GIVEN RECORDS: Begin

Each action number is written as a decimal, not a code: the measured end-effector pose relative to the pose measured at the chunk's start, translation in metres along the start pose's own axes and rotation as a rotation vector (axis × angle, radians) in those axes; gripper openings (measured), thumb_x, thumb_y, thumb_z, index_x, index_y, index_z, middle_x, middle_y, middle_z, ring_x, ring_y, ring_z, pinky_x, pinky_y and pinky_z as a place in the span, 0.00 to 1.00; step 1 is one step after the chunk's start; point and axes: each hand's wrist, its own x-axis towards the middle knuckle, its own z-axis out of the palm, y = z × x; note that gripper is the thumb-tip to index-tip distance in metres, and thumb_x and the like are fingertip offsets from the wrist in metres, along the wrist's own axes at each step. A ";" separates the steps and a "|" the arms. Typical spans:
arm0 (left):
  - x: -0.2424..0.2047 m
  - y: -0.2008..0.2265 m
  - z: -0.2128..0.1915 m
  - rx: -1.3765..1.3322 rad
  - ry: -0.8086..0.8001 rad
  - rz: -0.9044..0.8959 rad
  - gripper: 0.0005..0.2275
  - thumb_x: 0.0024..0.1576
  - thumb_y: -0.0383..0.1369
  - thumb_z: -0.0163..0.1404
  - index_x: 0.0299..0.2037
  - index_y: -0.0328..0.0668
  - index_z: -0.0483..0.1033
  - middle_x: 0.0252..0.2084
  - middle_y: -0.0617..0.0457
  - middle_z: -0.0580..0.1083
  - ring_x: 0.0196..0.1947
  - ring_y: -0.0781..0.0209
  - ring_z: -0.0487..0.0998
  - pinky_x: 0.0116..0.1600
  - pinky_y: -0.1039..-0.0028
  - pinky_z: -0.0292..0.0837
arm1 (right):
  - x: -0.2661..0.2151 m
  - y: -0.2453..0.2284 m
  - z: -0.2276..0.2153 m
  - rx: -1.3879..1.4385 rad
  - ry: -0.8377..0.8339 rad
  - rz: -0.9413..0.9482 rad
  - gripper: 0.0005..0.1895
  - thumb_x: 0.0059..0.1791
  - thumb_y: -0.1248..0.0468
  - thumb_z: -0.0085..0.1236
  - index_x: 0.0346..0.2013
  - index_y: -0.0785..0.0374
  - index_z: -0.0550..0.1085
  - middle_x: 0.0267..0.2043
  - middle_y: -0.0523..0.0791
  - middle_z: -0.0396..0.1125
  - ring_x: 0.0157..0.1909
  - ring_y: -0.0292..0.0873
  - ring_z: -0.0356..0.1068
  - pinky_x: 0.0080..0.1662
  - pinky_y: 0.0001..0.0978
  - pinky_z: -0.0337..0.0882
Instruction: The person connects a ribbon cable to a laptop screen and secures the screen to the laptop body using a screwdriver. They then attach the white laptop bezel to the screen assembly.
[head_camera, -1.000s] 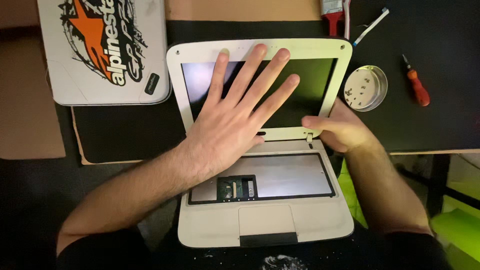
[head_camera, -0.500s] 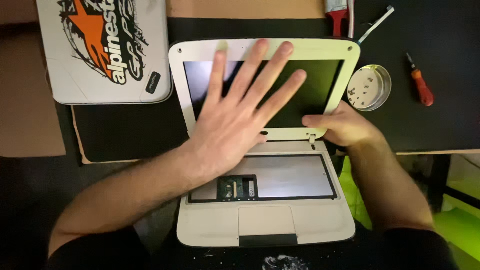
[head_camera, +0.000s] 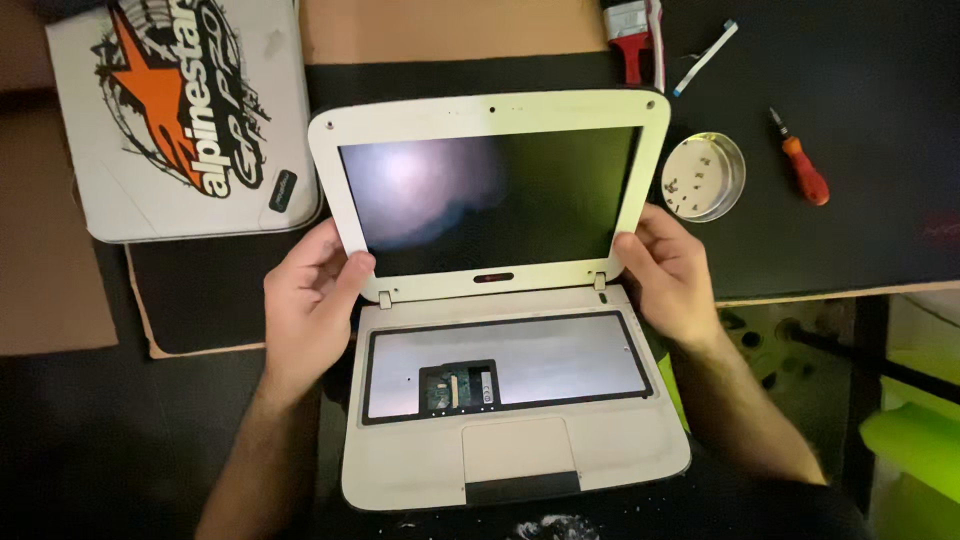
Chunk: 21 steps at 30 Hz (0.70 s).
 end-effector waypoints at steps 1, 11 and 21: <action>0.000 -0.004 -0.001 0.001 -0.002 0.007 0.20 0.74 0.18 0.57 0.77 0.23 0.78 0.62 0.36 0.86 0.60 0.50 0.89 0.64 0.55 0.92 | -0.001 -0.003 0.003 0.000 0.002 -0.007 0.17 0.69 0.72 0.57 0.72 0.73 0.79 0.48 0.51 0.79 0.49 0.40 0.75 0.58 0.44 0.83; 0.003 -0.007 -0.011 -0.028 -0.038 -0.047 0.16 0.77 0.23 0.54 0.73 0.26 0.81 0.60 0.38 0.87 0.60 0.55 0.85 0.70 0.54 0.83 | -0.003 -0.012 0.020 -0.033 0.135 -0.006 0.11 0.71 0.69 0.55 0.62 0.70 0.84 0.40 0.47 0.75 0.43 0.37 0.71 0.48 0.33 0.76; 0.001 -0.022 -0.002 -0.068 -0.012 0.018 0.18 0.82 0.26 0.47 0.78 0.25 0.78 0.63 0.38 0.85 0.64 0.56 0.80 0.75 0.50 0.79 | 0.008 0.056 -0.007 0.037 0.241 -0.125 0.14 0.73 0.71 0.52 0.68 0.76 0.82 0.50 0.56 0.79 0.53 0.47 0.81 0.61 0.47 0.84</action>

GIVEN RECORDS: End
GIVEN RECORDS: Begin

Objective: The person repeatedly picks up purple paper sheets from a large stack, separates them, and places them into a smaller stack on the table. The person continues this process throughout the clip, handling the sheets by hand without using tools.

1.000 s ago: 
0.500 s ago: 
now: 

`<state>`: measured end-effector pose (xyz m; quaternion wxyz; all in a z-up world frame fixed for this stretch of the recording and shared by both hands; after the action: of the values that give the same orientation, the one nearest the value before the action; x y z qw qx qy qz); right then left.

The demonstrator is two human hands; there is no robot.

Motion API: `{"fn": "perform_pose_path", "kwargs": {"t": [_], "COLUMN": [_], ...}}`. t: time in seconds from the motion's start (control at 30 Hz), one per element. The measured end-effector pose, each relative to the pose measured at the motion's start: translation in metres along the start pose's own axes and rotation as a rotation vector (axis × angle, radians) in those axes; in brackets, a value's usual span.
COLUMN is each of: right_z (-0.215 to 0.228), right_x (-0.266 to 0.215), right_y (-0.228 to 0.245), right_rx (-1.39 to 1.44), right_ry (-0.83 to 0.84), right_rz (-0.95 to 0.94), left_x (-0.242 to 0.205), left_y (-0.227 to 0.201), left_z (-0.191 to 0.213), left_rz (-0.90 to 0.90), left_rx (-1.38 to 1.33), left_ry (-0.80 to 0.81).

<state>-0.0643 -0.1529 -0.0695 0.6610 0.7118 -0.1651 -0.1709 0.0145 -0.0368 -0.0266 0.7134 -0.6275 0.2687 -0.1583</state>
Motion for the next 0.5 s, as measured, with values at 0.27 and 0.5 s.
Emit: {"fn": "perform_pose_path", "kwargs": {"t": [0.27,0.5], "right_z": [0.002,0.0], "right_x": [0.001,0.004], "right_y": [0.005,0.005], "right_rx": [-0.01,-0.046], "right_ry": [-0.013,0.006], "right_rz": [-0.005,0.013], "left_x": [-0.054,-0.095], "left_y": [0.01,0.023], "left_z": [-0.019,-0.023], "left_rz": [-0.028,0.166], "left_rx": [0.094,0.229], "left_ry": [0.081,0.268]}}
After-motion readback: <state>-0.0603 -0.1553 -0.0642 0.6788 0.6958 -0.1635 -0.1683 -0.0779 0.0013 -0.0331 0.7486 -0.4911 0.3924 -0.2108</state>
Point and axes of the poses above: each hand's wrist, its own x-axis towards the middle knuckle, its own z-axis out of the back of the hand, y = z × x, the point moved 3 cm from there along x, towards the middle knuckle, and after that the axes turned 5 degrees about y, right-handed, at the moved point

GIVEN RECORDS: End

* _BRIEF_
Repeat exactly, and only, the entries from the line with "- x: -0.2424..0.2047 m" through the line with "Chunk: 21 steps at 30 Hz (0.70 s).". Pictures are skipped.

* _SOLUTION TO THIS EXERCISE_
  - x: -0.2424..0.2047 m
  - y: -0.2008..0.2265 m
  - z: -0.2128..0.1915 m
  - rx: -1.3765..1.3322 rad
  - ry: -0.8086..0.8001 rad
  - rz: -0.9044..0.8959 rad
  - gripper: 0.0005..0.2275
  - thumb_x: 0.0024..0.1576
  - thumb_y: -0.0383..0.1369
  - thumb_z: -0.0163..0.1404
  - index_x: 0.0299..0.2037
  - index_y: -0.0328..0.0668
  - index_z: -0.0483..0.1033
  - middle_x: 0.0252..0.2084
  - middle_y: -0.0617..0.0457
  - middle_z: -0.0580..0.1083
  - ring_x: 0.0196..0.1947
  - ring_y: -0.0781..0.0209
  - ring_z: -0.0487..0.0998
  - pinky_x: 0.0116..0.1600
  - pinky_y: -0.1039..-0.0028
  - pinky_z: -0.0292..0.0837
arm1 (right):
  - x: -0.2661..0.2151 m
  - y: -0.2453..0.2284 m
  - z: -0.2276..0.2153 m
  - rx: -1.3879..1.4385 rad
  - ry: -0.8377..0.8339 rad
  - rz: -0.9413..0.9482 rad
  - gripper: 0.0005..0.1895
  - thumb_x: 0.0059..0.1791
  - thumb_y: -0.1248..0.0468
  - thumb_z: -0.0085..0.1236
  - index_x: 0.0346..0.2013
  - index_y: -0.0785..0.0374
  - index_z: -0.0550..0.1085
  - middle_x: 0.0267..0.2043
  - middle_y: -0.0523..0.0791
  - middle_z: -0.0396..0.1125
  - ring_x: 0.0157..0.1909
  - ring_y: -0.0292..0.0873
  - ring_z: -0.0356..0.1068
  - pinky_x: 0.0080..0.1662
  - pinky_y: 0.0001..0.0978
  - pinky_z: -0.0337..0.0882
Instruction: The person connects a ribbon cable to a laptop screen and secures the screen to the laptop body using a screwdriver. They then attach the white laptop bezel to the screen assembly.
[head_camera, -1.000s] 
[head_camera, -0.500s] 
[head_camera, +0.000s] 
Chunk: 21 steps at 30 Hz (0.70 s).

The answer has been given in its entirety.